● Exercise material:
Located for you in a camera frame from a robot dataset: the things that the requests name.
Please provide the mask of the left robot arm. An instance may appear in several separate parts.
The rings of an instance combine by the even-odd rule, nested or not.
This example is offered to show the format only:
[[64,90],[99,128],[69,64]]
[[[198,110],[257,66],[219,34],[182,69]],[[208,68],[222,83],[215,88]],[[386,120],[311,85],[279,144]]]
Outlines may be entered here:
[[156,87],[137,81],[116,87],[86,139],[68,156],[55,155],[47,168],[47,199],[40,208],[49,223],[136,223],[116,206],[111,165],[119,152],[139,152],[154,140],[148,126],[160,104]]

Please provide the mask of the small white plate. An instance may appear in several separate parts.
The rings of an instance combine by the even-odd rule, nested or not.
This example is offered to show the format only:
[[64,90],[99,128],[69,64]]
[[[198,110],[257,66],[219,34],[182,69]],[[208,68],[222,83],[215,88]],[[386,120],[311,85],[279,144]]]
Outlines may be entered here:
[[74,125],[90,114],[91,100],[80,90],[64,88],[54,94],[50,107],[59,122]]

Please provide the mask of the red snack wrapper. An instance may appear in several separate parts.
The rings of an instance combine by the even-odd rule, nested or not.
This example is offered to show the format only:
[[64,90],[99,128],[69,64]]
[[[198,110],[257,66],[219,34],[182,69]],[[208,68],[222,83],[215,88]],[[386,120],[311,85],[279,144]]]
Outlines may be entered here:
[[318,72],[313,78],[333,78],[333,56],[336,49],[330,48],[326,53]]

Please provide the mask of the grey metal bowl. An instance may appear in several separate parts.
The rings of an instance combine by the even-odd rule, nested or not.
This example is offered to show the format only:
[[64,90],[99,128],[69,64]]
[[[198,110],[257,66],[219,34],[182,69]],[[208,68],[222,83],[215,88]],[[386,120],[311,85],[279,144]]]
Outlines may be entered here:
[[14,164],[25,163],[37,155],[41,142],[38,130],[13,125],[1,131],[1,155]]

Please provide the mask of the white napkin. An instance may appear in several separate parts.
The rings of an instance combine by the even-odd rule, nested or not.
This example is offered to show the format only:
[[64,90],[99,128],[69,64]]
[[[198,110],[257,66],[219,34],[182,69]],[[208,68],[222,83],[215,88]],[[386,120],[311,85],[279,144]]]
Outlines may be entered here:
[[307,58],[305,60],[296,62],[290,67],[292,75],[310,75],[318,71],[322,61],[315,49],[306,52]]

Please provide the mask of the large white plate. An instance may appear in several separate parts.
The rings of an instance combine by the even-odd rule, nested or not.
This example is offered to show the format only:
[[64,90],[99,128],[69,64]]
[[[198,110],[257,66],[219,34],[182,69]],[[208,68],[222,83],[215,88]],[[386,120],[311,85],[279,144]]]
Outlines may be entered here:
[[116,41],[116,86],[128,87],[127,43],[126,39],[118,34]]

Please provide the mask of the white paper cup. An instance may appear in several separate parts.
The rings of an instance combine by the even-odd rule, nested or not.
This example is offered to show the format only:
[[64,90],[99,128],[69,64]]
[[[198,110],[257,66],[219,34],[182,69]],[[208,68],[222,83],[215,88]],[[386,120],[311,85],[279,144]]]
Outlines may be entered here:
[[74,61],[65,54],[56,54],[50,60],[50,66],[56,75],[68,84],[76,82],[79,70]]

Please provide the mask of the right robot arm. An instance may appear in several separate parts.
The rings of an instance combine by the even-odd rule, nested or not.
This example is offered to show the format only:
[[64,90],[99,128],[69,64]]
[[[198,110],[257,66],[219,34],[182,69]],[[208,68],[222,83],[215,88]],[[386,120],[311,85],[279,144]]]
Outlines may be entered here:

● Exercise requirements: Please find how many lines in the records hold "white", then give that number with nothing else.

● Task answer: 4